» **Directions**
Every line of the data is to be reproduced exactly.

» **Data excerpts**

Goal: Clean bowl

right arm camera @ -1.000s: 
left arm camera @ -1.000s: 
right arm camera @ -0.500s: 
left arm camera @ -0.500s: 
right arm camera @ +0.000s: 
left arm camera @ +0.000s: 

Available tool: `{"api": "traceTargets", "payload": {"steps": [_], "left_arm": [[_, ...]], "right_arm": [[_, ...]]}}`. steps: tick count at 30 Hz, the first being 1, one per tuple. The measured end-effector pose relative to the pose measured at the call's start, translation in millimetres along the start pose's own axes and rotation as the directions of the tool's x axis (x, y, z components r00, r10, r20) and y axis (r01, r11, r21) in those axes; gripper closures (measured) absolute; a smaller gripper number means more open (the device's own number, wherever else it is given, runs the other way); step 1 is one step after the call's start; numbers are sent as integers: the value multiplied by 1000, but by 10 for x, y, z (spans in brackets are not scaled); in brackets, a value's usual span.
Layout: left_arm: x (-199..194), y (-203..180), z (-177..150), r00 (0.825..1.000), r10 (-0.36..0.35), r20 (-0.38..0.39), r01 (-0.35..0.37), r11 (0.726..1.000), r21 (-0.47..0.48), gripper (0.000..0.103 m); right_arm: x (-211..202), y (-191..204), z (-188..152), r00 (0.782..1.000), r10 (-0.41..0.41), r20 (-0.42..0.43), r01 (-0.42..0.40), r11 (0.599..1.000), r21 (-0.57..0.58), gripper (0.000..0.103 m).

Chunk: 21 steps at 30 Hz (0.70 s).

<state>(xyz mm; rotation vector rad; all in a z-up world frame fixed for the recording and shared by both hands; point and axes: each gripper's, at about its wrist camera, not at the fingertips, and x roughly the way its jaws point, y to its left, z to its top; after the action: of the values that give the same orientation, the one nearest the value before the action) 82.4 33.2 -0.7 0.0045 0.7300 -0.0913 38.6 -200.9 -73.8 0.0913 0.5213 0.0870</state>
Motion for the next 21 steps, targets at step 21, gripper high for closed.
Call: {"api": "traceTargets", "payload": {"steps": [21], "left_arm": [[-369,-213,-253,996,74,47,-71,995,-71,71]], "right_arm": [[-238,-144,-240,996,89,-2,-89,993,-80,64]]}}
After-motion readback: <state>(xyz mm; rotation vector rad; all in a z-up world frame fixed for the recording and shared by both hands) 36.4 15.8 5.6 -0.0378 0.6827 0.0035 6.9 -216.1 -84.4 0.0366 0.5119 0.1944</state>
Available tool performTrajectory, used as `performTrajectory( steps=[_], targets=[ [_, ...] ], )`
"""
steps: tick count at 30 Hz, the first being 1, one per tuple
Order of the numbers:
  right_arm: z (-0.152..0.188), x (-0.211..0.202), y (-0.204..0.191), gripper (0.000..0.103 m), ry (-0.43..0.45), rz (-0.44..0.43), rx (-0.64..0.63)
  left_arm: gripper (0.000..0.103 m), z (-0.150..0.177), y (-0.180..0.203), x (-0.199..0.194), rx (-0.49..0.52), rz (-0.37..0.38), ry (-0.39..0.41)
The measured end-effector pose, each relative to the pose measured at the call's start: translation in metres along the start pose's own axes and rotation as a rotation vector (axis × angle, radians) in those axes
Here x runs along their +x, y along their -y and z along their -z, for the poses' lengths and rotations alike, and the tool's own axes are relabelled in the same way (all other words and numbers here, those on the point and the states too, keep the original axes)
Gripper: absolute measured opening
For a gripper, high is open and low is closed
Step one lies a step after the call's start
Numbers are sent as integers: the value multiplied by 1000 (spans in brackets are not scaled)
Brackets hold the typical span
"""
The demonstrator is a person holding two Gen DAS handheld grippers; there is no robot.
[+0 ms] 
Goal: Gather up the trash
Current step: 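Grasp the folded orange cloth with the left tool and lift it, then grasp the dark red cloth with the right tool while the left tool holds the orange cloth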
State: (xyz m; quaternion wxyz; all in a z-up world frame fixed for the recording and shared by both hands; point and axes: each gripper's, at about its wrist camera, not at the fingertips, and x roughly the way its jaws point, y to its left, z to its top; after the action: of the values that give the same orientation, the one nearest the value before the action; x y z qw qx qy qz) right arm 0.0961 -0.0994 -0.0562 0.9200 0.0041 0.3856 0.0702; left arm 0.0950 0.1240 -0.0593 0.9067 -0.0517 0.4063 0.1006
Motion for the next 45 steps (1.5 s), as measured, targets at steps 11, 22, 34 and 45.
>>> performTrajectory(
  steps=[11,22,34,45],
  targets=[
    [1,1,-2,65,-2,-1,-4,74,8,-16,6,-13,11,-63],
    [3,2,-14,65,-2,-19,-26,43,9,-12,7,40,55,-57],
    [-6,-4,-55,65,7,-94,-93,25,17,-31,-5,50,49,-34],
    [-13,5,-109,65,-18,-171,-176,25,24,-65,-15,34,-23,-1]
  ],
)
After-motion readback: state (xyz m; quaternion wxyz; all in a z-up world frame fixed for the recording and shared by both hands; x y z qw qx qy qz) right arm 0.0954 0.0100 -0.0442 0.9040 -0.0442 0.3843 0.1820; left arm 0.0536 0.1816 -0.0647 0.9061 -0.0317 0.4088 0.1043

» **Problem solution**
Goal: Clean bowl

right arm camera @ -1.000s: 
left arm camera @ -1.000s: 
right arm camera @ -0.500s: 
left arm camera @ -0.500s: 
right arm camera @ +0.000s: 
left arm camera @ +0.000s: 

Available tool: `{"api": "traceTargets", "payload": {"steps": [_], "left_arm": [[_, ...]], "right_arm": [[_, ...]]}}`. steps: tick count at 30 Hz, the first being 1, one per tuple. The measured end-effector pose relative to the pose measured at the call's start, translation in millimetres along the start pose's own axes and rotation as the directions of the tool's x axis (x, y, z components r00, r10, r20) and y axis (r01, r11, r21) in those axes; gripper closures (measured) absolute; a smaller gripper number means more open (the device's own number, wherever else it is given, runs the other way); step 1 is one step after the call's start; numbers are sent as integers: the value multiplied by 1000, but by 10 for x, y, z (spans in brackets are not scaled); in brackets, a value's usual span.
Layout: left_arm: x (-199..194), y (-203..180), z (-177..150), r00 (0.825..1.000), r10 (-0.36..0.35), r20 (-0.38..0.39), r01 (-0.35..0.37), r11 (0.726..1.000), r21 (-0.47..0.48), gripper (0.000..0.103 m); right_arm: x (-211..202), y (-191..204), z (-188..152), r00 (0.782..1.000), r10 (-0.41..0.41), r20 (-0.42..0.43), r01 (-0.42..0.40), r11 (0.599..1.000), r21 (-0.57..0.58), gripper (0.000..0.103 m).

Chunk: 21 steps at 30 Hz (0.70 s).

<state>(xyz mm; rotation vector rad; all in a z-up world frame fixed for the recording and shared by both hands; point and axes: each gripper's, at about its wrist camera, not at the fingertips, and x roughly the way its jaws point, y to its left, z to its top; after the action: of the values that give the same orientation, the one nearest the value before the action) 82.4 33.2 -0.7 0.0045 0.7300 -0.0913 38.6 -200.9 -73.8 0.0913 0.5213 0.0870</state>
Motion for the next 21 steps, targets at step 21, gripper high for closed.
Call: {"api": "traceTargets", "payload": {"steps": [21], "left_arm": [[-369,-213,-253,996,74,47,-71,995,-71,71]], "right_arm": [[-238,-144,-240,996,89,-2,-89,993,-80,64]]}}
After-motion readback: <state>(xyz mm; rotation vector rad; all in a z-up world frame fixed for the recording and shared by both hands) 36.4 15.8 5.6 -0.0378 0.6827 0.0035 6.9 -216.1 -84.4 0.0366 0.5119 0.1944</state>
Available tool performTrajectory, used as `performTrajectory( steps=[_], targets=[ [_, ...] ], )`
"""
steps: tick count at 30 Hz, the first being 1, one per tuple
Order of the numbers:
  right_arm: z (-0.152..0.188), x (-0.211..0.202), y (-0.204..0.191), gripper (0.000..0.103 m), ry (-0.43..0.45), rz (-0.44..0.43), rx (-0.64..0.63)
  left_arm: gripper (0.000..0.103 m), z (-0.150..0.177), y (-0.180..0.203), x (-0.199..0.194), rx (-0.49..0.52), rz (-0.37..0.38), ry (-0.39..0.41)
The measured end-effector pose, each relative to the pose measured at the call's start: translation in metres along the start pose's own axes and rotation as a rotation vector (axis × angle, radians) in those axes
Here x runs along their +x, y along their -y and z along their -z, for the poses' lengths and rotations alike, and the tool's own axes are relabelled in the same way (all other words and numbers here, those on the point and the states too, keep the original axes)
Gripper: absolute measured opening
For a gripper, high is open and low is closed
Step one lies a step after the call's start
Numbers are sent as integers: the value multiplied by 1000 (spans in brackets are not scaled)
Brackets hold the typical span
"""
The demonstrator is a person holding two Gen DAS handheld grippers; there is no robot.
[+0 ms] 
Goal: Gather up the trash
Current step: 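Grasp the folded orange cloth with the left tool and lift it, then grasp the dark red cloth with the right tool while the left tool holds the orange cloth
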State: (xyz m; quaternion wxyz; all in a z-up world frame fixed for the recording and shared by both hands; point and axes: each gripper's, at about its wrist camera, not at the fingertips, and x roughly the way its jaws point, y to its left, z to its top; after the action: of the values that give the same orientation, the one nearest the value before the action; x y z qw qx qy qz) right arm 0.0961 -0.0994 -0.0562 0.9200 0.0041 0.3856 0.0702; left arm 0.0950 0.1240 -0.0593 0.9067 -0.0517 0.4063 0.1006
Motion for the next 45 steps (1.5 s), as measured, targets at steps 11, 22, 34 and 45.
>>> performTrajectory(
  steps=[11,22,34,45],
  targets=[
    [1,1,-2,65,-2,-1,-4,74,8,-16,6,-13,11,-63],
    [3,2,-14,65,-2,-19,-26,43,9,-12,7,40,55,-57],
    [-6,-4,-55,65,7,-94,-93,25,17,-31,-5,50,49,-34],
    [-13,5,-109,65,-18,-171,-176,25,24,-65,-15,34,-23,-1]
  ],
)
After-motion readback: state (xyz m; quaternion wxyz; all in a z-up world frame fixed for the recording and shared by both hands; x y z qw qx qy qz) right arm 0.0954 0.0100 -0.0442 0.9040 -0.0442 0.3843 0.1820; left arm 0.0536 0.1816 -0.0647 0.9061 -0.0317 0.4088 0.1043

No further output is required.